Um ator fantasiado de peixe bate com a mão na testa e gira o braço em torno da cabeça enquanto faz uma dancinha típica dos virais do TikTok. Mais adiante, uma mulher com tentáculos roxos surge no palco e diz que a plateia não imagina o prazer que ela sente em estar de volta, resgatando o bordão usado numa novela brasileira que viralizou na internet.
São cenas do musical "A Pequena Sereia", que passou por São Paulo em 2018, foi reformado e ganhou uma versão mais moderninha. A peça estreou em julho no teatro Santander, na zona oeste da capital, e fica em cartaz até o fim de novembro.
Para fisgar crianças e adolescentes, o texto abusa de piadinhas que soam mais engraçadas para os jovens do que para os adultos.
O peixe Linguado, por exemplo, incrementa várias de suas coreografias com passinhos tirados de danças famosas nas redes sociais.
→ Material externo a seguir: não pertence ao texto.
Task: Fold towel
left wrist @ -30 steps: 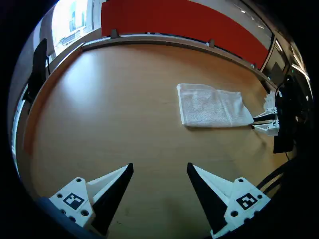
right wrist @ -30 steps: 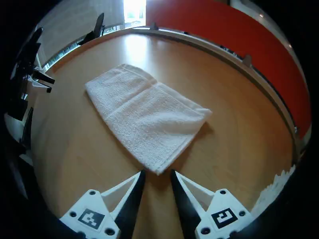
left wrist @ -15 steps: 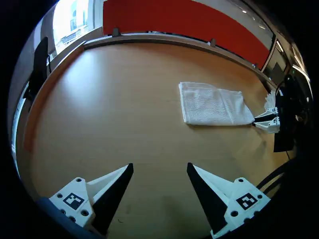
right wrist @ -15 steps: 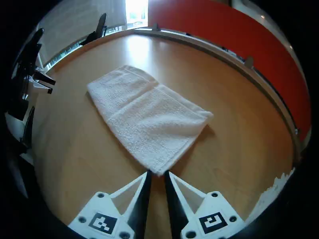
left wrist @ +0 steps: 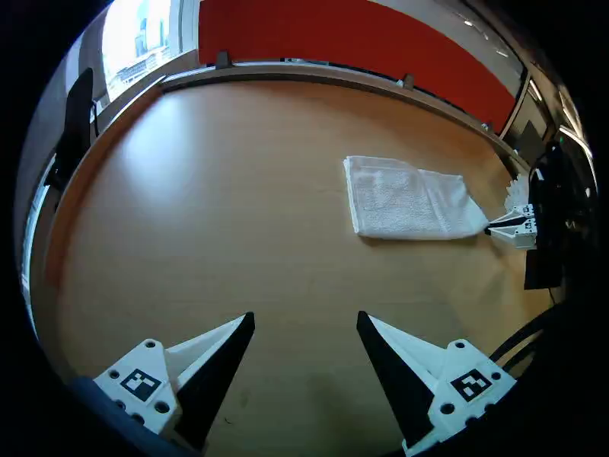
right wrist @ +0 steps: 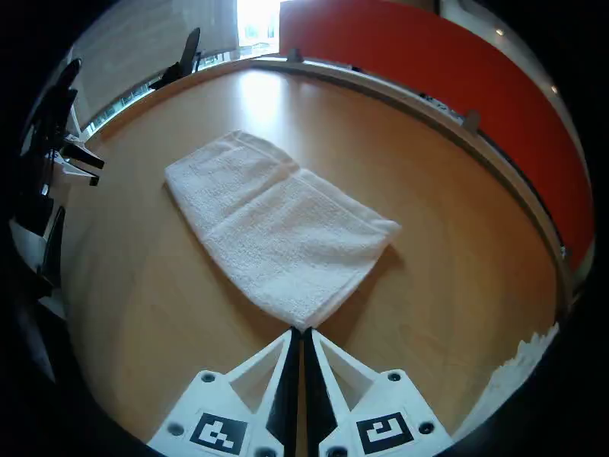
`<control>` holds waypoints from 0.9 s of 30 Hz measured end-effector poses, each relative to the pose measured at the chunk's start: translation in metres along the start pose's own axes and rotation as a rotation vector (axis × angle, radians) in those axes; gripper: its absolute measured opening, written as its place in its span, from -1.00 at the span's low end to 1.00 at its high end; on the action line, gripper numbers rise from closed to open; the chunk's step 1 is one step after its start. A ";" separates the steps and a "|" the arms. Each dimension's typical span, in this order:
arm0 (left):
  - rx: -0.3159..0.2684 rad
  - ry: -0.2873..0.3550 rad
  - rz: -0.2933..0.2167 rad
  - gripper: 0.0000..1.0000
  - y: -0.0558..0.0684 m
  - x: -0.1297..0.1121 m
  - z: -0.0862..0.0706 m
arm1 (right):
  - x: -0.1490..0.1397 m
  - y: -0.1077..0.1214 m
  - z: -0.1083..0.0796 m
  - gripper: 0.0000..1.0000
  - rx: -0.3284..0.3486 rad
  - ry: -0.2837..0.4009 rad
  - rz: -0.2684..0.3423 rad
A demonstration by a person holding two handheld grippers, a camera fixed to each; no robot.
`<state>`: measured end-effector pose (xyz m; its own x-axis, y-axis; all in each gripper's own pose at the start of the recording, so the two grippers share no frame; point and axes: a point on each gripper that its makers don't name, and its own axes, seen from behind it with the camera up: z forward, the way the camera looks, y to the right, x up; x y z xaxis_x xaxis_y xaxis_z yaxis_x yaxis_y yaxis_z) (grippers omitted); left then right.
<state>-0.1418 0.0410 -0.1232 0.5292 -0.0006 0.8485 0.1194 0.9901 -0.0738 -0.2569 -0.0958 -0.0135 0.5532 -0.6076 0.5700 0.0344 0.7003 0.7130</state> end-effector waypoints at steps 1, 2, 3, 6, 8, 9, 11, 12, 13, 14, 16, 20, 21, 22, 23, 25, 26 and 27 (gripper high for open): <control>0.001 0.000 -0.001 1.00 0.000 0.000 0.000 | 0.002 0.001 -0.001 -0.90 -0.004 0.003 -0.002; 0.001 0.000 -0.002 1.00 -0.001 0.000 0.000 | 0.004 0.002 -0.003 -0.90 -0.007 0.007 -0.003; 0.002 0.001 -0.003 1.00 -0.001 0.000 -0.001 | 0.007 0.004 -0.005 -0.90 -0.012 0.011 -0.006; 0.003 0.001 -0.006 1.00 -0.002 0.000 -0.001 | 0.014 0.008 -0.011 -0.90 -0.024 0.024 -0.015; 0.004 0.001 -0.008 1.00 -0.002 0.000 -0.002 | 0.019 0.010 -0.015 -0.90 -0.030 0.035 -0.024; 0.004 0.001 -0.009 1.00 -0.002 0.000 -0.002 | 0.022 0.011 -0.018 -0.90 -0.034 0.041 -0.030; 0.005 0.001 -0.010 1.00 -0.002 0.000 -0.002 | 0.028 0.014 -0.023 -0.90 -0.041 0.052 -0.041; 0.006 0.001 -0.010 1.00 -0.002 0.000 -0.003 | 0.032 0.015 -0.026 -0.90 -0.045 0.059 -0.047; 0.006 0.001 -0.011 1.00 -0.002 0.000 -0.003 | 0.035 0.016 -0.029 -0.90 -0.049 0.066 -0.052; 0.006 0.001 -0.012 1.00 -0.002 -0.001 -0.003 | 0.039 0.017 -0.032 -0.90 -0.052 0.073 -0.058; 0.007 0.002 -0.014 1.00 -0.002 0.000 -0.004 | 0.046 0.019 -0.038 -0.90 -0.058 0.088 -0.068; 0.007 0.004 -0.017 1.00 -0.001 0.000 -0.006 | 0.062 0.022 -0.050 -0.90 -0.069 0.118 -0.088; 0.007 0.005 -0.017 1.00 -0.001 0.000 -0.006 | 0.066 0.023 -0.052 -0.90 -0.073 0.126 -0.094; 0.007 0.006 -0.017 1.00 -0.001 0.001 -0.006 | 0.069 0.024 -0.055 -0.90 -0.077 0.131 -0.100; 0.008 0.007 -0.018 1.00 -0.001 0.001 -0.007 | 0.073 0.025 -0.057 -0.90 -0.080 0.137 -0.106; 0.008 0.008 -0.018 1.00 -0.001 0.001 -0.008 | 0.079 0.027 -0.061 -0.90 -0.087 0.147 -0.116; 0.008 0.009 -0.019 1.00 -0.001 0.001 -0.008 | 0.081 0.028 -0.063 -0.90 -0.090 0.152 -0.120; 0.008 0.009 -0.019 1.00 -0.001 0.001 -0.009 | 0.084 0.029 -0.065 -0.90 -0.094 0.157 -0.124</control>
Algumas crianças na plateia levantam os dedos, apontando para o palco, empolgadas por reconhecerem os movimentos.
A vilã Úrsula, que já tinha jeitão de diva no filme lançado pela Disney em 1989, ganhou uma roupagem ainda mais contemporânea no musical brasileiro.
"O boy é um bafo", ela exclama, fazendo caras e bocas. Solta também um "bela, recatada e do lar", expressão que virou meme depois de ser usada pela revista Veja para definir a então primeira-dama Marcela Temer em 2016. É como se a personagem estivesse imitando comentários que leu no Twitter.
O texto foi alterado para atender também a outras exigências do zeitgeist. Agora o caranguejo Sebastião diz a Ariel que ela deve se preocupar com o que é delicado —e não com assuntos de menina, o que poderia soar sexista.
O crustáceo falante, aliás, está no centro de outra mudança. Na nova versão do musical, atores negros foram escalados para interpretar os papéis do príncipe Eric e do próprio Sebastião. Em 2018, os personagens eram levados aos palcos por pessoas brancas.
A substituição ocorre em meio a uma polêmica: A atriz negra Halle Bailey vai interpretar Ariel no novo filme da Disney dedicado à Pequena Sereia, que estreia no ano que vem. Ela foi alvo de comentários racistas quando o primeiro trailer do longa foi divulgado. Depois, circularam nas redes vídeos em que garotinhas negras se surpreendem ao ver a atriz como Ariel.
A questão aqui não é a adaptação ou a injeção de diversidade. Para o musical, tanto faz a cor de quem interpreta os personagens. Até porque "A Pequena Sereia" foi lançado há mais de 30 anos, é razoável que novas adaptações tentem atualizar questões da história.
O problema é que às vezes o texto falha em parecer moderninho. Há piadas no musical que soam deslocadas do contexto, feitas só para forjar uma relação fajuta entre personagens e público brasileiro.
Exemplo é o momento em que os capangas de Úrsula interrompem o fluxo de uma cena para fazer piada com a música "Vamo Pula!", da dupla Sandy e Junior, numa referência que soa cafona —e velha. Ou quando trocadilhos como "o mar não está para peixe" são usados sem freio nem critério.